COGNI unifies natural-language queries over structured warehouses and unstructured documents through four architectural layers in a production BI system.

A machine-rendered reading of the paper's core claim, the machinery that carries it, and where it could break.

The paper introduces COGNI to solve the split between NL2SQL tools that ignore documents and RAG systems that ignore live tables by treating mixed-modality enterprise analytics as one query-processing task. It decomposes the problem into an indexing layer that adapts chunking to slide content, a routing layer that decides modality and complexity with a small fine-tuned model, a retrieval layer that runs self-correcting agents or recursive synthesis, and a caching layer that checks equivalence beyond embeddings. A sympathetic reader would care because this removes the need for users to pick the right backend and reports concrete gains in accuracy and speed on the authors' internal benchmark. The work shows how production constraints like cost and latency shape the choice of each component.

Core claim

COGNI treats natural-language analytics as a heterogeneous query processing problem organized as four architectural layers.
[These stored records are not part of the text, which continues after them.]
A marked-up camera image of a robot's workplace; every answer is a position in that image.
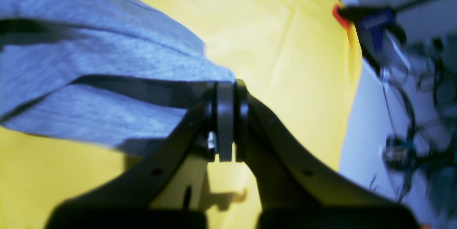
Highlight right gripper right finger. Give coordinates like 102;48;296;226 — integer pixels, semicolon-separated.
234;79;420;229

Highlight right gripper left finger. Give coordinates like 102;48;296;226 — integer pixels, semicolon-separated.
46;82;235;229

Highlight grey t-shirt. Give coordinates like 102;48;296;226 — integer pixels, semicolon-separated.
1;0;235;151

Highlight yellow table cloth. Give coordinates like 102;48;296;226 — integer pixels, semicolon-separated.
1;0;362;229

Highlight black blue clamp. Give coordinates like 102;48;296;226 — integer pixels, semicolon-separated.
332;0;436;76

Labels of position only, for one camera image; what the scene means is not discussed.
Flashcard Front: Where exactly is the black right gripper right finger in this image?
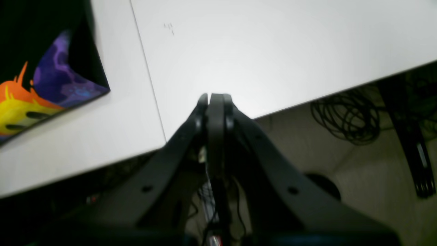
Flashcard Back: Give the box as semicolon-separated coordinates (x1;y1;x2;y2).
224;94;400;246

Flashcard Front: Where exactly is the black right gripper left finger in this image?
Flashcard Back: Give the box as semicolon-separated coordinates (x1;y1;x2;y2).
45;94;224;246

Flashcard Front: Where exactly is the black T-shirt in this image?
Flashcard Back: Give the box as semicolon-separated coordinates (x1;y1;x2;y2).
0;0;111;145

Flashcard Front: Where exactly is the black round lamp base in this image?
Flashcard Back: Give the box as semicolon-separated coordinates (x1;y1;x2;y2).
305;173;341;201

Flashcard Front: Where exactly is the coiled black cable bundle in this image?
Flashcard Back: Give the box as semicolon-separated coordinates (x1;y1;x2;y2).
310;89;384;146

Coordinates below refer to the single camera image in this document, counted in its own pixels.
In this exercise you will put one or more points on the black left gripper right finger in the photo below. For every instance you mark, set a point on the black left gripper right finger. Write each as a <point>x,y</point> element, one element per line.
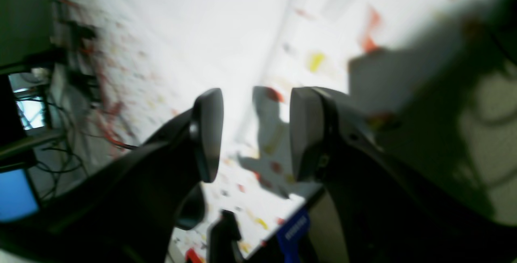
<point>389,213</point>

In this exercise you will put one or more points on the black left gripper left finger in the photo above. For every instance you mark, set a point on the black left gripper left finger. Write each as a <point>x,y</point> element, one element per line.
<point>127,211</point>

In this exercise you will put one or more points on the terrazzo pattern tablecloth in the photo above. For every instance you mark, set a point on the terrazzo pattern tablecloth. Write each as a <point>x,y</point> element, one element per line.
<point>159,55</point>

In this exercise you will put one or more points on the blue clamp handle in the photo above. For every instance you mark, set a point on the blue clamp handle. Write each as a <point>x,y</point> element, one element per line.
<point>291,232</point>

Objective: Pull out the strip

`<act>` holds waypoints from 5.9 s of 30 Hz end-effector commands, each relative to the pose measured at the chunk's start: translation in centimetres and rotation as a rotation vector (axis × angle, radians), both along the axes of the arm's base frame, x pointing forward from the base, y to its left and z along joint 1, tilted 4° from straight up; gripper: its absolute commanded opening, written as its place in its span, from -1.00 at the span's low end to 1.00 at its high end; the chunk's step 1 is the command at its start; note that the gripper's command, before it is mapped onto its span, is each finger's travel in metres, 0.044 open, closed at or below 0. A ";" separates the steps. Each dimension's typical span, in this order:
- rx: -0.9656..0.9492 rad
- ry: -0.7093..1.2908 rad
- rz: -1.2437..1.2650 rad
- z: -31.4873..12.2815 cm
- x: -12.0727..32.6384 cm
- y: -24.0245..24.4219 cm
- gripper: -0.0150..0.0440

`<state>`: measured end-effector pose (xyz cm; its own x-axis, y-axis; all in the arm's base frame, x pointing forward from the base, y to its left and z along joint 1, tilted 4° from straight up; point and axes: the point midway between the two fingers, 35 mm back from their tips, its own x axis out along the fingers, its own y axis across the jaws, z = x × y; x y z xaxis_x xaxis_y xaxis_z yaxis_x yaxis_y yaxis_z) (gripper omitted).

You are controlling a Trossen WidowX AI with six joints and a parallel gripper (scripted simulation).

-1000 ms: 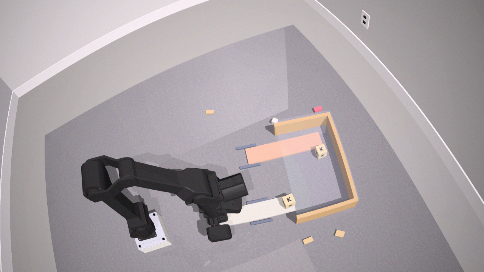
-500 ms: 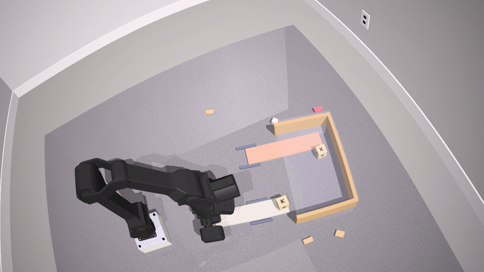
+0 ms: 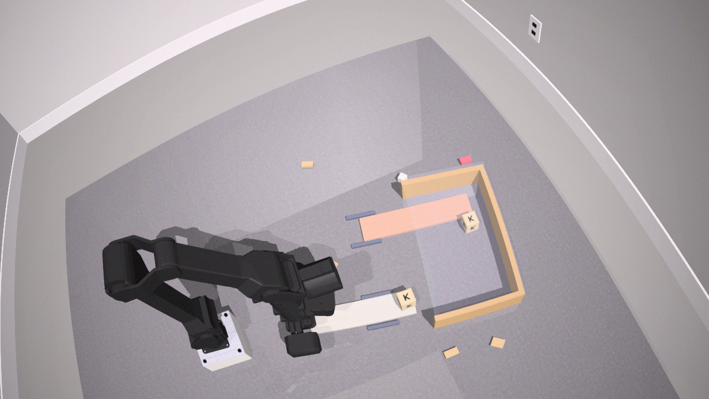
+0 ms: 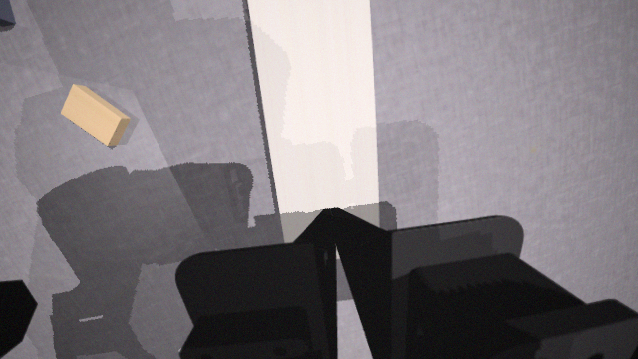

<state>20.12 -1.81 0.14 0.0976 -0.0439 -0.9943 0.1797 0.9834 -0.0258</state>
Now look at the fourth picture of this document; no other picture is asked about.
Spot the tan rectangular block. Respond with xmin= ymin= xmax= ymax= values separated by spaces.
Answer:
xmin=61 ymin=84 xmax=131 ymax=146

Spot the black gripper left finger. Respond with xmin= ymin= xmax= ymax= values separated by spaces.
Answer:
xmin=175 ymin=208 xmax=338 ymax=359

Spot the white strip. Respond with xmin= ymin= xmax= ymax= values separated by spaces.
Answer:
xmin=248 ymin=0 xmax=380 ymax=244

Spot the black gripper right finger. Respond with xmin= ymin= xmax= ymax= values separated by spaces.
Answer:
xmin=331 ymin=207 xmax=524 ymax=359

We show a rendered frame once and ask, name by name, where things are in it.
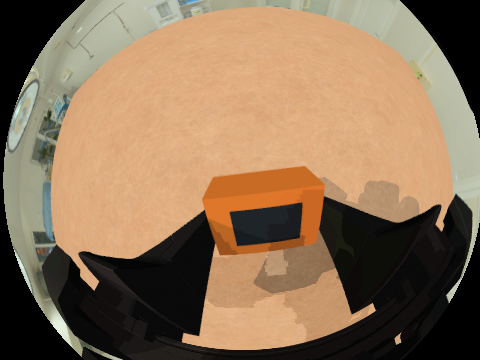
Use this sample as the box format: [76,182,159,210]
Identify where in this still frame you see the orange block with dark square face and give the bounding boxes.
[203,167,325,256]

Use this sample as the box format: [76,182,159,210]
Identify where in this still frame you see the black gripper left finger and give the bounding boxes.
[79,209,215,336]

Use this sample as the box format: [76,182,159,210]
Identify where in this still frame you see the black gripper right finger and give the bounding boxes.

First, an indexing layer implements slide-adaptive chunking for plain-text, tables, charts and key-value blocks. Second, a routing layer built on a LoRA fine-tuned Qwen-2.5-1.5B-Instruct model outputs modality decision and complexity assessment. Third, a retrieval layer runs a self-correcting NL2SQL agent and Recursive Language Models for multi-hop synthesis. Fourth, a caching layer validates query equivalence across multiple dimensions to avoid false hits.

What carries the argument

The four architectural layers that decompose heterogeneous query processing into indexing with slide-adaptive chunking, routing with a fine-tuned small model, retrieval with self-correcting agents, and caching with multi-dimensional equivalence validation.

If this is right

  • Users issue a single natural-language question without choosing between SQL and document tools.
  • Modality and complexity decisions run at 93.8 percent accuracy and roughly seven times lower cost than frontier models.
  • NL2SQL queries reach 93.9 percent G-Eval and multi-hop synthesis reaches 91.0 percent through self-correction.
  • Query caching delivers an 8.4 times latency reduction while producing zero false hits.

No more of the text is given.